Read more in Bulletin of the Atomic Scientists
… but I would say that there are actually more like 83 companies that are responsible for the bulk of climate change, plus seven countries for which we didn’t have any corporate data—for things such as Chinese, Polish, and North Korean coal production, for example. I called these companies and countries the “carbon majors” in my paper for Climactic Change. But our focus was really on the corporate sector, whether it be state-owned oil companies—such as those in Saudi Arabia, Norway, Venezuela, to name a few—or investor-owned companies.
I do this in part by drawing upon a corporate history we have built of fossil fuel production converted to carbon dioxide emissions by consumers who buy the products that ExxonMobil, Chevron, and everybody else distributes and markets.
Obviously, the focus was on oil, gas, and coal companies, but we also included six cement companies.
BAS: Cement companies?
Heede: Oh yes, definitely. Their emissions were certainly large enough to meet the minimum threshold to be included in our study, which was 8 million tons of carbon per year.
BAS: How do cement-makers pump carbon into the atmosphere?
Heede: In the industrial cement-making process, you heat calcium carbonate to make cement, which drives off carbon dioxide as an industrial waste product.

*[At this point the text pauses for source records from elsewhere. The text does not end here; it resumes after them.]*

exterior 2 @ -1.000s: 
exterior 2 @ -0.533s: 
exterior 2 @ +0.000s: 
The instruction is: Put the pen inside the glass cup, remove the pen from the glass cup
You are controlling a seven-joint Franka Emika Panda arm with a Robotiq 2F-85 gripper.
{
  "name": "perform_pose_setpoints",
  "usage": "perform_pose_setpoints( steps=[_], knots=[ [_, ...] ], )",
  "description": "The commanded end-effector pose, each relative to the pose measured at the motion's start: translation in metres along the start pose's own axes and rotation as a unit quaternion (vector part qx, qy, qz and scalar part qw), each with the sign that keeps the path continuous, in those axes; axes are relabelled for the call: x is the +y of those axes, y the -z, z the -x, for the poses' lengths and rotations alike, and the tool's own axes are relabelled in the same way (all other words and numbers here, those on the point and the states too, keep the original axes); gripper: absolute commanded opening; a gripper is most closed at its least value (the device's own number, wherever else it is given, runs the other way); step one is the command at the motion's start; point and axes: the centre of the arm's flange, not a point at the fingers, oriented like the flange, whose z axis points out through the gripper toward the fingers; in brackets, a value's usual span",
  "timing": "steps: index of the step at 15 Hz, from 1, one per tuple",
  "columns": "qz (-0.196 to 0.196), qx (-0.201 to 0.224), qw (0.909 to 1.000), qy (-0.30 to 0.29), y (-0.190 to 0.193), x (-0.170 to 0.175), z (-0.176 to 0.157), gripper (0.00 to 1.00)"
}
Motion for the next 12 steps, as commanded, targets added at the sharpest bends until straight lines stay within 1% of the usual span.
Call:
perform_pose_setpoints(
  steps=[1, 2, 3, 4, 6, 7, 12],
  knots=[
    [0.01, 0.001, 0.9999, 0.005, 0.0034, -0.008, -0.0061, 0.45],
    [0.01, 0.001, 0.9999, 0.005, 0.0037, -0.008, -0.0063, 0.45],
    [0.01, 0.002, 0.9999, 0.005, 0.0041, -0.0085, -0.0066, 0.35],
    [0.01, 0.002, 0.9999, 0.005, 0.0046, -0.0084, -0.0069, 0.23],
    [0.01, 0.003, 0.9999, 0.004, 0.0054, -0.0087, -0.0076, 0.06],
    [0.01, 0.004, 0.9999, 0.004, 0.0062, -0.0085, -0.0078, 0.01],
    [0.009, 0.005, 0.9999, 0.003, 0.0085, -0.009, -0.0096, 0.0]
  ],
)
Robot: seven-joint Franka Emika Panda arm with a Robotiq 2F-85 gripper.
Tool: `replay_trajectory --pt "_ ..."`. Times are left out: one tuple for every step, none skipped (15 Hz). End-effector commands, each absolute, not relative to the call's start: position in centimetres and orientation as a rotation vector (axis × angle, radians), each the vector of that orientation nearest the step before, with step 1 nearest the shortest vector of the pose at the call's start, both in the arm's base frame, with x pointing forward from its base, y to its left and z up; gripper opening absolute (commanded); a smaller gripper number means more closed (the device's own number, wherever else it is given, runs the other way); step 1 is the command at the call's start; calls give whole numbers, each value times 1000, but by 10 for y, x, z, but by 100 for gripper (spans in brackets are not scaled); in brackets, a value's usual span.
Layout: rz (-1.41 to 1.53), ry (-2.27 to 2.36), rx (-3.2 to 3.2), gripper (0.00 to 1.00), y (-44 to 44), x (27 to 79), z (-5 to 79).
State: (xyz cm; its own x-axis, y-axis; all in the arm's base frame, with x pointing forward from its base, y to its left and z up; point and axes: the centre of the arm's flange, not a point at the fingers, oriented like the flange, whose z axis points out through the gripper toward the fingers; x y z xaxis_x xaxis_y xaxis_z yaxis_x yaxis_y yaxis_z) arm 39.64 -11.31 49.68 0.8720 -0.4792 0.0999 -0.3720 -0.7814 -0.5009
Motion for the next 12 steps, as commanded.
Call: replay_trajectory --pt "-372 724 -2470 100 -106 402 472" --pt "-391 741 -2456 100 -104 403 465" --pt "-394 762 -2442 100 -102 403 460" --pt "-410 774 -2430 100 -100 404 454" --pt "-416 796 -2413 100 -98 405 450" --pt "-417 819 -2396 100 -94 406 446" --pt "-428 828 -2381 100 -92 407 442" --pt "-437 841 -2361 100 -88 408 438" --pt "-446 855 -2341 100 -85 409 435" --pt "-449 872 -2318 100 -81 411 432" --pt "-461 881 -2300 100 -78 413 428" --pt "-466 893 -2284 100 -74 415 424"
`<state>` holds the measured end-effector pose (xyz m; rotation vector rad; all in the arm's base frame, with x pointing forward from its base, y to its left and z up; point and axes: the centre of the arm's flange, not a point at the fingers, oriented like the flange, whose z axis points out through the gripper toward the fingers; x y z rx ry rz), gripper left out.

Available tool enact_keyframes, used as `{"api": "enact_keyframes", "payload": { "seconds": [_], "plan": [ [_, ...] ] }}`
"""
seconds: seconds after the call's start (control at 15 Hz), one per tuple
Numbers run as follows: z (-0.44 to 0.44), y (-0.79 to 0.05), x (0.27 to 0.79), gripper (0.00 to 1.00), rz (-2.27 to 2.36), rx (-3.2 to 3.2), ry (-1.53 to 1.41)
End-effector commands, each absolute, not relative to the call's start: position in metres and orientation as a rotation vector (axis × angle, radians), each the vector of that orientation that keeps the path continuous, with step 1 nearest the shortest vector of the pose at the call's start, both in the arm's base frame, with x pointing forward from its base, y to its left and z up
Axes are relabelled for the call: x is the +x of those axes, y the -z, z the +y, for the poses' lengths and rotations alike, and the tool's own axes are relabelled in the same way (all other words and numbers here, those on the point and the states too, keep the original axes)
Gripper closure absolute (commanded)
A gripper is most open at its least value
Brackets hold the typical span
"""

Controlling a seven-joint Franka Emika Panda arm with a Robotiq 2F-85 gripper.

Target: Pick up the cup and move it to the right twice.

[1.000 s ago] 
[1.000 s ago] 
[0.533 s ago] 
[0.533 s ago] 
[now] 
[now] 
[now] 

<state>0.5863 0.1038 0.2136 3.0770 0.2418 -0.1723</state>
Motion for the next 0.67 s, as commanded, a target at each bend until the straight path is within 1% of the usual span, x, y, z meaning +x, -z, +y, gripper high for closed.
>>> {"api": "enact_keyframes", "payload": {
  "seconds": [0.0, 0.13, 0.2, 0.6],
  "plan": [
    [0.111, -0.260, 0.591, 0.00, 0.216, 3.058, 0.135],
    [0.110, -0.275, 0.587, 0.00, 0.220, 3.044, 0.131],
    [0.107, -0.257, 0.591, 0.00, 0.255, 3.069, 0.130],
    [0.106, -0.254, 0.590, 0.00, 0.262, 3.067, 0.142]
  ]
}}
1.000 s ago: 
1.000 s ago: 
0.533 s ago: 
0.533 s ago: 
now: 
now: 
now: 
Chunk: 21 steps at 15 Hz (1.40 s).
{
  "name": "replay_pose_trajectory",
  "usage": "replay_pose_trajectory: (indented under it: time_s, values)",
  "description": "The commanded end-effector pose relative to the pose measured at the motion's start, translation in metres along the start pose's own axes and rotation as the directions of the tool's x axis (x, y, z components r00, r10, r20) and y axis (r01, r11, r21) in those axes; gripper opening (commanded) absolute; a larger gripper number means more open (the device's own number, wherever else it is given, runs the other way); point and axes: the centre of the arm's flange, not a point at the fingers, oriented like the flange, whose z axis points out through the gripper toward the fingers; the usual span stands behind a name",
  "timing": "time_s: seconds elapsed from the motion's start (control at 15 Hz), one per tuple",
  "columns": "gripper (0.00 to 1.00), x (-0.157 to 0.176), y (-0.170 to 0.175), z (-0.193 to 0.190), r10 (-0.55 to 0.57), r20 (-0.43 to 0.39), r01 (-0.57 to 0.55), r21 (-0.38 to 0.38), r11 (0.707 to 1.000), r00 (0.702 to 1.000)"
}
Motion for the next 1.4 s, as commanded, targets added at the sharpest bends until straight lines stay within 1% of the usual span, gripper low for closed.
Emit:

And I’m only counting the carbon that is driven off in the cement-making process as an industrial waste product; that’s not including the considerable energy input it takes to get and keep the kilns hot enough to make cement, whether it be the burning of coal or tires or the use of electricity or what have you to create the heat.
The cement-making companies contribute a significant amount. I forget the exact ratio but it’s about a ton of CO2 for each ton of cement. And they’re making millions of tons of cement per year, so you’re obviously talking about cement-making companies producing millions of tons of carbon. Globally, the cement companies account for 3-to-4 percent of global industrial emissions.